:: PROBLEM STATEMENT ::
Report each line of the entries that includes "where" by copying it.

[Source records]

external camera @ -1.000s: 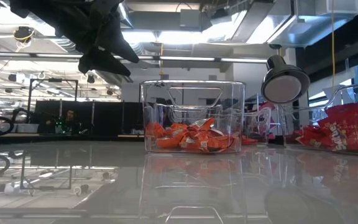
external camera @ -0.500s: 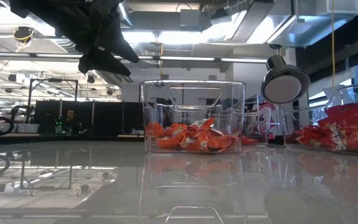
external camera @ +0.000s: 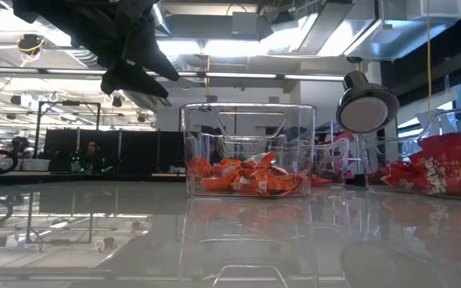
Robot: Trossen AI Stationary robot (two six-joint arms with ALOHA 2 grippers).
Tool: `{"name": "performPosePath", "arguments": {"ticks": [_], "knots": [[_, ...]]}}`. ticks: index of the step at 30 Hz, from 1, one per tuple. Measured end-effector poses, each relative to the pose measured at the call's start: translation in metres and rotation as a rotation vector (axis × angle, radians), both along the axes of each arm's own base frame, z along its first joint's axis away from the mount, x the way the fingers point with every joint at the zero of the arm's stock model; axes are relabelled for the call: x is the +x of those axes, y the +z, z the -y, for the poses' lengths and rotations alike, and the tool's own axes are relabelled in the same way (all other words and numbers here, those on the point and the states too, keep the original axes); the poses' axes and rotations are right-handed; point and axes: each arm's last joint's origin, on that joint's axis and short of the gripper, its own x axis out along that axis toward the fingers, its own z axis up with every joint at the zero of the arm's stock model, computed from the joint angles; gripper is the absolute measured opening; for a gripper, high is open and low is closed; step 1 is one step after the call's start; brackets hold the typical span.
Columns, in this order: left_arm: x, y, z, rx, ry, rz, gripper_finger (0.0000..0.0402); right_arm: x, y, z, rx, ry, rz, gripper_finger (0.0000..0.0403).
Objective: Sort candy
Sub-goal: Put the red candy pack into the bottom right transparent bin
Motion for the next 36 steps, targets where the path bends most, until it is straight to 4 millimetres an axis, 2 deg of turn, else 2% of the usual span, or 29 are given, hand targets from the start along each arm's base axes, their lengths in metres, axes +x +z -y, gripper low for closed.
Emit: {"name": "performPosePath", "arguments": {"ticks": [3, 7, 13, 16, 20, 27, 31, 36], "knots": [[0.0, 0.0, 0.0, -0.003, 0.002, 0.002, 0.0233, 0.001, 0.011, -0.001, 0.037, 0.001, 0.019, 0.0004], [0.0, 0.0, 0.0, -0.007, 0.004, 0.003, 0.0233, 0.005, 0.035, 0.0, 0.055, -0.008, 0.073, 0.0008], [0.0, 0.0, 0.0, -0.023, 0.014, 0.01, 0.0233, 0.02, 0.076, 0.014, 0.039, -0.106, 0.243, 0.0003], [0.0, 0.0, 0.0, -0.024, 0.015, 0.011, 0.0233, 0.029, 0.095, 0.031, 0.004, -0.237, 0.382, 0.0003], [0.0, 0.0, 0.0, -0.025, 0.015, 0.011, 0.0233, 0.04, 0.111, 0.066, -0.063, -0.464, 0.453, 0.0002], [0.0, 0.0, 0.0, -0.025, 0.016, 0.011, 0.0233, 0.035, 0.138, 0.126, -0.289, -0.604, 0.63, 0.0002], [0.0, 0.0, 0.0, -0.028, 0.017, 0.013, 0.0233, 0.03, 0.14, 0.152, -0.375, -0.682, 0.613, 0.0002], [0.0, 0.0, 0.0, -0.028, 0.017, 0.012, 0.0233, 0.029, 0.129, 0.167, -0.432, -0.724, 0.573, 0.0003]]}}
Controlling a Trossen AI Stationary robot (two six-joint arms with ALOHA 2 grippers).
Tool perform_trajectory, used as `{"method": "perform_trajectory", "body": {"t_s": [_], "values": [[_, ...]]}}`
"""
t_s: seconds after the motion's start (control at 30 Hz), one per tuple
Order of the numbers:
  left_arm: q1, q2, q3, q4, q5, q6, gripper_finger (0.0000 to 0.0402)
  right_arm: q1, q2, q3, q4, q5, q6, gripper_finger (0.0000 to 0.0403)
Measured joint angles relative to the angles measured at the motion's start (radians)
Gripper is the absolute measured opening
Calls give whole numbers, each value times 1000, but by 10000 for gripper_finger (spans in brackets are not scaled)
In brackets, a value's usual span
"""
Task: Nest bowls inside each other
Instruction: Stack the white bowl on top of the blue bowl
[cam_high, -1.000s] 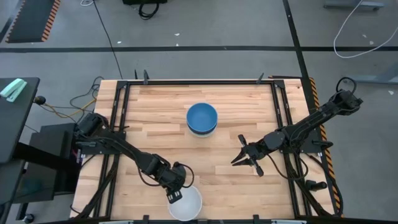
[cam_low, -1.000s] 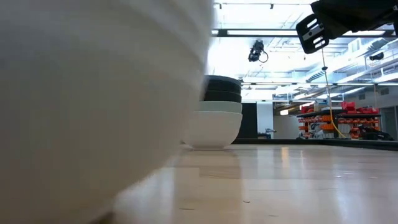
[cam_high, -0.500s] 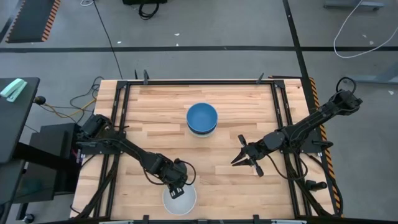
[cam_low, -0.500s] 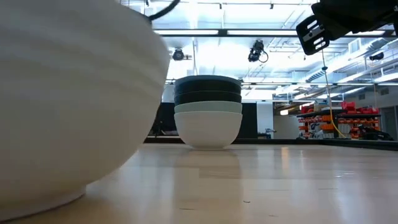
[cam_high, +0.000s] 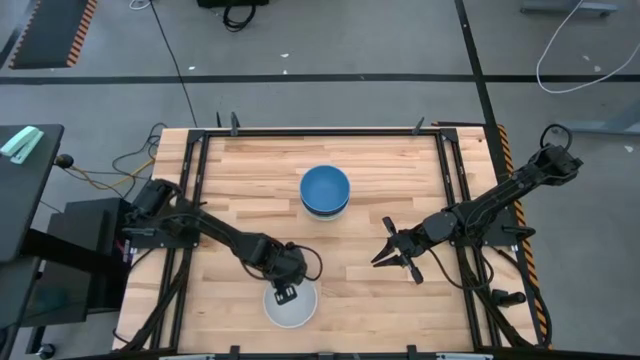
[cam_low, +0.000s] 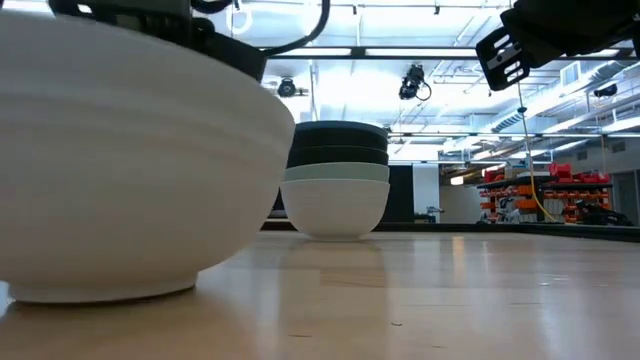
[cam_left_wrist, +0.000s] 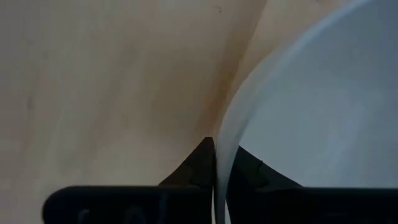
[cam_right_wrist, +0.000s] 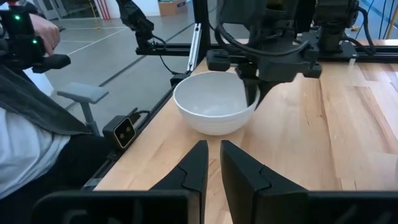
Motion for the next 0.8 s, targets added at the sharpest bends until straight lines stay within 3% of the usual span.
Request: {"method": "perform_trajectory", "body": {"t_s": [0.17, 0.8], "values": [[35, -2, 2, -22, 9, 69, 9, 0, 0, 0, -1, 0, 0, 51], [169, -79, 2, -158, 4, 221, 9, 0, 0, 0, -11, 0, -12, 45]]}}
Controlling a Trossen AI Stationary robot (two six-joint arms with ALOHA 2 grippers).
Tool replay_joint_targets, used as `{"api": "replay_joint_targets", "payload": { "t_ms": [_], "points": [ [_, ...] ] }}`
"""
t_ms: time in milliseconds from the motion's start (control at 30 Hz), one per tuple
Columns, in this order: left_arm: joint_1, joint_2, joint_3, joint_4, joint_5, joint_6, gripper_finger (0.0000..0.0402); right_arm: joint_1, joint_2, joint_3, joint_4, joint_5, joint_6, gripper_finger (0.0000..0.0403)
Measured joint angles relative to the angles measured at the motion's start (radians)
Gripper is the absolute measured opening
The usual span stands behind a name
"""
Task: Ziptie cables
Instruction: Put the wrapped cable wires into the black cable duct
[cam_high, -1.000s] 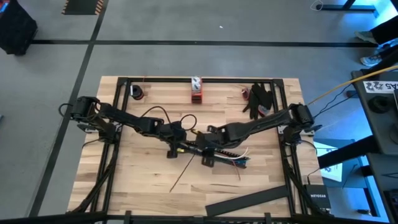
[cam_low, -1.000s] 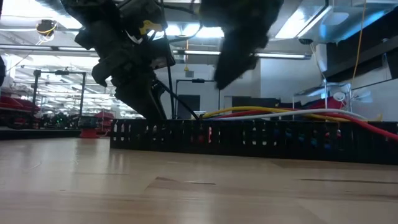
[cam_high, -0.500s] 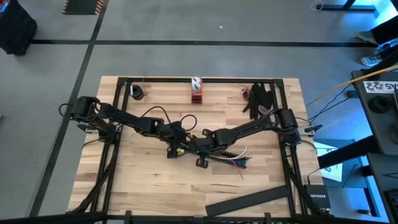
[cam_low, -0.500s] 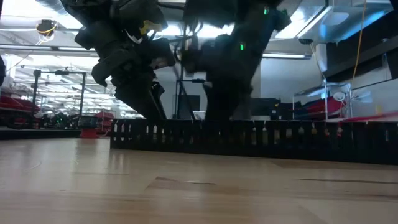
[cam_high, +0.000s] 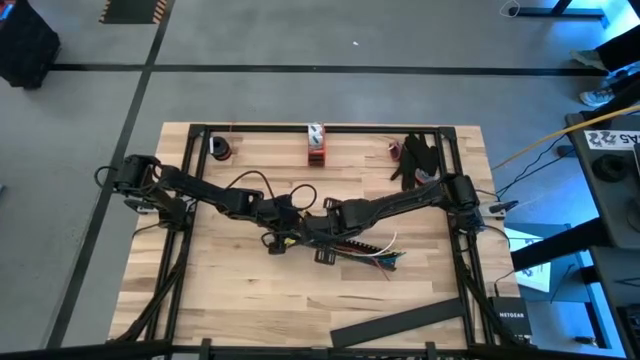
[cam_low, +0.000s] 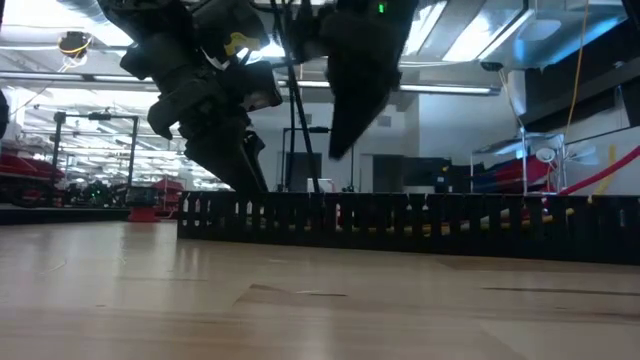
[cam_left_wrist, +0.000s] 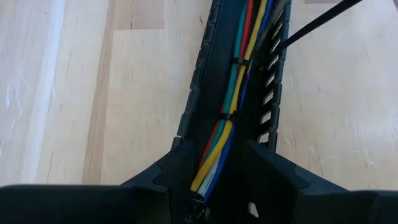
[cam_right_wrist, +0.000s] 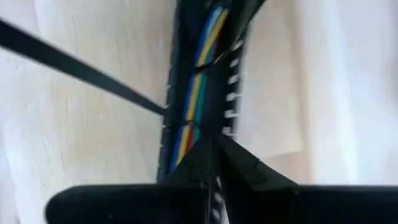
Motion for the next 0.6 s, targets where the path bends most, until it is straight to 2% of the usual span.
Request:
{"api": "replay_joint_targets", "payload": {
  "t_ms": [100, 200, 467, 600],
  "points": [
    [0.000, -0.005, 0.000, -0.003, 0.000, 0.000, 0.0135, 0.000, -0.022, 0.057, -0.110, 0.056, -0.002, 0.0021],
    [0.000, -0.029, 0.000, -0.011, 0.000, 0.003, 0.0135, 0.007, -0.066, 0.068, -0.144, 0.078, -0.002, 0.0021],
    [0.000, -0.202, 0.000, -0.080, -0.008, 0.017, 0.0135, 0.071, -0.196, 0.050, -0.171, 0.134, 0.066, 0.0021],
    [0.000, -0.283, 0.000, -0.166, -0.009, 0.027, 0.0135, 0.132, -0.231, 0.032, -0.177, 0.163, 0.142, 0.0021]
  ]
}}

:: SOLUTION FOR THIS TASK ::
Motion for the next 36 steps, targets where the path bends most, until it is straight to 4 millimetres an axis, 2 deg of turn, else 2% of the usual span, or 29 are given, hand targets from the start along each arm's base axes, their lengths in metres, axes +x +z -y, gripper low for closed.
Motion for the next 0.6 s, targets where the path bends most, until it is straight to 2% of the usual span.

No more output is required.